Je ne sais plus
de Sylvia Hemery
Tiré de faits réels
Louise est Comorienne et a vécu l’esclavage du travail dès l’âge de six ans. Je me suis inspirée de son histoire pour écrire Je ne sais plus. Elle est arrivée en France à l’âge de 24 ans et nous sommes une fratrie de onze enfants. Nous ne parlons pas assez de l’esclavage du travail chez les enfants et des rites des sorciers qui se pratiquent dans beaucoup de pays africains. Le but n’est pas de dénigrer ni de juger mais de témoigner.
Louise a dix ans. Très jeune, elle doit travailler dans les plantations de cocotiers à Moroni dans l’archipel des Comores. Elle trime douze heures par jour avec acharnement pour récolter la noix de coco. Née d’un père inconnu, de souche européenne et d’une mère comorienne, elle doit nourrir toute la famille. Elle va subir les pires rituels maléfiques infligés par le sorcier local Albouzou et les sévices de sa mère Halima qui l’accuse d’être possédée par le diable.
Louise est d’une grande intelligence. Elle sait qu’elle est contrainte à se marier à un vieillard surnommé « Nez Crochu ». Mais elle veut résister et y échapper. Comment va-t-elle s’y prendre ? Une course contre la montre va se déclencher… Ce roman est inspiré de faits réels.
Extrait de Je ne sais plus de Sylvia Hemery
Louise a dix ans, elle traîne les pieds sous les braillements de Halima qui lui tire le bras pour se rendre à la plantation de noix de coco. Ses mains sont rêches et moites, sa peau est brûlante par cette chaleur écrasante, son front perle de sueur ; elle ne rechigne pas à ses besognes sous la pression de sa mère. Elle est constamment menacée par une bastonnade, son corps est si frêle. Louise va travailler aux champs de cocotiers comme une petite fille irait à l’école. Elle ne dit mot face aux sarcasmes de sa mère.

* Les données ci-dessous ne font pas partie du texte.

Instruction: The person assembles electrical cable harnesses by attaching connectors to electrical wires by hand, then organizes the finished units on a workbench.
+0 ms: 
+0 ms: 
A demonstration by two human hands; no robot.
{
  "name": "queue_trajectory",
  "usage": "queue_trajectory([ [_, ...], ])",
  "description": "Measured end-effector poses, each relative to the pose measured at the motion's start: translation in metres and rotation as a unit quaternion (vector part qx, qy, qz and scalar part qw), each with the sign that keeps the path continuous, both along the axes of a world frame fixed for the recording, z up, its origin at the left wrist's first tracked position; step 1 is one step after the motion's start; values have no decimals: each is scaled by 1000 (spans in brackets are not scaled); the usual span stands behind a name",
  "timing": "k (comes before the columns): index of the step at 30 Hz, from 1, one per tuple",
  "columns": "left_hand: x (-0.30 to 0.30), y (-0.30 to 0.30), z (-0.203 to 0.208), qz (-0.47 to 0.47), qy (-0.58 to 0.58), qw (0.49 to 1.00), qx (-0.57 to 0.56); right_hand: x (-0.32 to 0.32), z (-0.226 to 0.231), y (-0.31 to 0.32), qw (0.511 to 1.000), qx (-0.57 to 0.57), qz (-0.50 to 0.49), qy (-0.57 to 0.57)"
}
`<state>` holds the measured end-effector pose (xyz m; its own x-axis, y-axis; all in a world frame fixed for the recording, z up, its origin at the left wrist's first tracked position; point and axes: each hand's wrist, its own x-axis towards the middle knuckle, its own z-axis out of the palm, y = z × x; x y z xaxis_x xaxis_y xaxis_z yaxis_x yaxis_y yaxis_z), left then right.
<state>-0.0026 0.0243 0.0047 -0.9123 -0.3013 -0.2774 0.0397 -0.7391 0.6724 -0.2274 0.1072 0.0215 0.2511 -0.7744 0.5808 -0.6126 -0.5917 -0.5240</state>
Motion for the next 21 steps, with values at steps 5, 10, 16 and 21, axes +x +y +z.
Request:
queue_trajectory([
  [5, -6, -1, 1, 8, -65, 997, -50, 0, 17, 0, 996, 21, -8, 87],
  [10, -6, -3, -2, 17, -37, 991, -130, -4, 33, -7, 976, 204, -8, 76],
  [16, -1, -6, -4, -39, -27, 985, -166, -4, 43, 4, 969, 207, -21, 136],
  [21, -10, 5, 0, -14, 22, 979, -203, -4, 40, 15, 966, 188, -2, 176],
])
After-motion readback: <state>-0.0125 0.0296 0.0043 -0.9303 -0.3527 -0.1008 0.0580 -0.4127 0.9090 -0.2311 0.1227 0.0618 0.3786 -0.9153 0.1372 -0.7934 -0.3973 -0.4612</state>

— Ne rechigne pas au travail ! J’étais veuve avec trois beaux garçons. Tes grands-parents n’arrivaient pas à subvenir aux besoins de la famille. Tu ne devrais pas faire partie de ma vie, tu es née, mais je ne voulais pas de toi. Mon père m’a louée deux ans à un homme crasseux en échange d’une vache. J’avais déjà ta sœur, elle est tellement belle, les hommes la désirent ! Elle me rapportera beaucoup d’argent. Et puis le diable a frappé, je suis tombée enceinte de toi ! Après l’accouchement, lorsque j’ai vu ton visage, je savais que tu serais source de problèmes. Tu es la bête noire de mon déshonneur, tu es aussi moche que ton géniteur ! D’ailleurs, il vit très loin d’ici, je ne sais même pas dans quel pays. C’était un colon de passage, de souche européenne. Ce que je sais, c’est qu’à cause de toi, aucun homme n’a voulu me marier ! Tu comprends, « petit boulet » ?
— Oui, Madame.
— Bien, ne m’appelle jamais « maman », tu ne fais partie de MA famille.
— Oui, Madame.
— N’oublie pas que tu dois secouer la noix de coco près de ton oreille. Comment dois-tu savoir si la noix de coco est à pleine maturation ?

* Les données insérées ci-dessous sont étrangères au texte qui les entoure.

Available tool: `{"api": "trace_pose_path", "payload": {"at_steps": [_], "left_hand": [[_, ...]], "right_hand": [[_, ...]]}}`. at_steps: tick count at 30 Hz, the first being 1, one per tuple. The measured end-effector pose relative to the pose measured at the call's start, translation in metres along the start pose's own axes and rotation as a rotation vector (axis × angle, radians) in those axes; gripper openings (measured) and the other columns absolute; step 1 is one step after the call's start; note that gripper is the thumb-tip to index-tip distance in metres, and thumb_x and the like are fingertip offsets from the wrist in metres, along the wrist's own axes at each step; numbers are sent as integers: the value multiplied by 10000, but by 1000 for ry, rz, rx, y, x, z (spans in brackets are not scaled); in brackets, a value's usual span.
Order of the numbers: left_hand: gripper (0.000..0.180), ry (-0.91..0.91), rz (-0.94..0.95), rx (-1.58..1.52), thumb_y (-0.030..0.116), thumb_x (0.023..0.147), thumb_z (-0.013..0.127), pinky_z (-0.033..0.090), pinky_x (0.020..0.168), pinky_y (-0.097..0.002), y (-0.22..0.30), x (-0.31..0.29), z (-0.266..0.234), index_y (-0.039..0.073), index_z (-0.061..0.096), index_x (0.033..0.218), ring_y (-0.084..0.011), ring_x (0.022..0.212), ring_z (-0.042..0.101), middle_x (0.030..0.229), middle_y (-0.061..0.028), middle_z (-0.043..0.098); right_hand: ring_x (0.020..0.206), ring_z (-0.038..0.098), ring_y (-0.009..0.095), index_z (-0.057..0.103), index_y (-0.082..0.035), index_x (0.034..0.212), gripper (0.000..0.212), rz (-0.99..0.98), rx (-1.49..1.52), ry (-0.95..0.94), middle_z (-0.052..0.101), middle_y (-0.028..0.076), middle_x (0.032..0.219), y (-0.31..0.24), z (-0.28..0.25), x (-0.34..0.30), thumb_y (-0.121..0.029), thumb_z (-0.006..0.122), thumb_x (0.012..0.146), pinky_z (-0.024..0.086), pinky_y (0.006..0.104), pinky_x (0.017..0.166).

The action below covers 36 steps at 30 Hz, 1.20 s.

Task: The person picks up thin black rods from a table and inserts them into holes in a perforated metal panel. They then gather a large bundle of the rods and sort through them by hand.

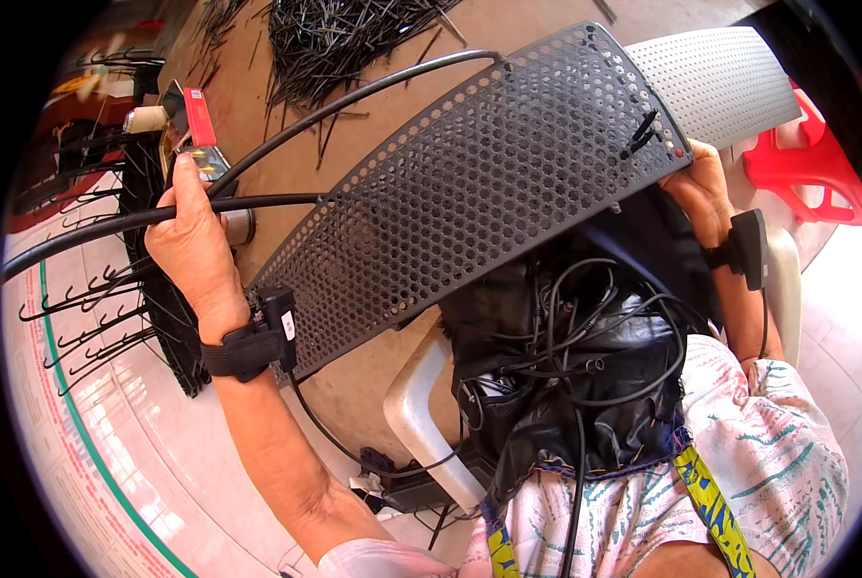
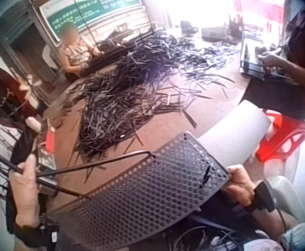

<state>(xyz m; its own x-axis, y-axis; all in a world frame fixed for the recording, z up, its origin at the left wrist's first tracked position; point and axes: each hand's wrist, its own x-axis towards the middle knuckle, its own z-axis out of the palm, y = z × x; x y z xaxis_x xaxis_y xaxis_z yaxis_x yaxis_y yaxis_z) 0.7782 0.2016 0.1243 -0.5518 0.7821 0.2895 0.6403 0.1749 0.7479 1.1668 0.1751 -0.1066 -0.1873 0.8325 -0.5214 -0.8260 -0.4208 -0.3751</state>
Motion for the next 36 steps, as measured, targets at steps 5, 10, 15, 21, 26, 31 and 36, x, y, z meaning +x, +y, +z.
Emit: {"api": "trace_pose_path", "payload": {"at_steps": [5,10,15,21,26,31,36], "left_hand": [[329,4,20,-8,278,797,545,242,374,-184,3,-3,5,15,544,600,-28,418,337,498,37,412],[334,6,41,-1,276,796,545,234,372,-186,3,-2,8,13,535,591,-28,414,337,499,34,416],[336,-5,65,-2,276,795,545,234,371,-188,5,-3,11,10,533,590,-31,412,337,498,32,420],[342,-1,55,-19,287,794,542,242,375,-189,3,-3,8,10,533,593,-32,414,344,502,27,431],[347,21,17,30,296,792,541,246,380,-185,-1,-6,1,9,534,597,-34,420,354,508,24,441],[348,5,44,-12,295,793,540,251,387,-181,10,-4,15,3,539,605,-35,426,360,507,25,441],[357,5,83,26,299,797,539,248,392,-183,7,-4,15,-6,540,611,-32,433,356,510,28,441]], "right_hand": [[706,562,185,495,104,850,189,38,44,-59,565,132,807,-2,26,-13,71,443,671,469,298,684],[681,561,184,496,105,843,183,57,165,-104,565,126,794,-2,32,-15,73,453,668,474,293,668],[723,578,218,511,109,866,215,-109,-355,-89,582,161,826,-6,-7,4,49,469,664,472,323,698],[770,584,247,530,99,885,245,-42,-227,-96,593,179,859,-2,14,-2,-27,484,680,462,353,730],[745,579,233,546,50,898,237,129,108,-130,599,146,861,14,33,-9,-72,491,702,466,343,690],[875,521,195,524,-39,1001,258,90,269,-312,562,89,959,30,40,-14,-192,447,808,408,326,778],[889,544,217,548,-25,973,296,96,372,-207,578,95,975,27,29,-12,-260,505,798,435,390,778]]}}
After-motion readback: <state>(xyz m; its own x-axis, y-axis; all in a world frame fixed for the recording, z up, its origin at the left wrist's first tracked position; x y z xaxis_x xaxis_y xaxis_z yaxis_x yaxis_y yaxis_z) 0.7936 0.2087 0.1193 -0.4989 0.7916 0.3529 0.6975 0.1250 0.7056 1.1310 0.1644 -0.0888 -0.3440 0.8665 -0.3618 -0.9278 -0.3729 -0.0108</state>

— Je dois entendre le bruit de l’eau de coco clapoter à l’intérieur. Plus il y en a, plus le fruit sera frais et sa chair goûteuse. La noix de coco sortira plus facilement de sa coque.
— Tu le sais, chez nous, aux Comores, le « M’nadzi » est une fierté ancestrale !
— Madame, j’ai peur des chauves-souris, elles sont très grandes…
— Oh ma pauvre, ne sois pas sotte ! Les roussettes des Comores sont affreuses comme tu peux l’être, mais elles sont inoffensives. Elles ne mangent que des fruits et ne mesurent qu’un mètre cinquante. Allez, file ! Je retourne préparer le repas pour ce soir. Tu mangeras si tu as bien récolté ou au gré de mon humeur. Tu es bien en chair, cela ne te ferait pas de mal de maigrir. Et n’oublie pas de prier à l’heure du soleil ! Après avoir aidé ta sœur Joséphine, tu iras vendre le sac plein. Titi grimpera agilement pieds nus sur ces troncs réguliers et droits, dénués d’épines. C’est la particularité du M’nadzi. Tu verras. Il secoue les branches et les noix de coco tombent comme des mouches. Il n’est pas trop futé mais c’est un très bon ouvrier.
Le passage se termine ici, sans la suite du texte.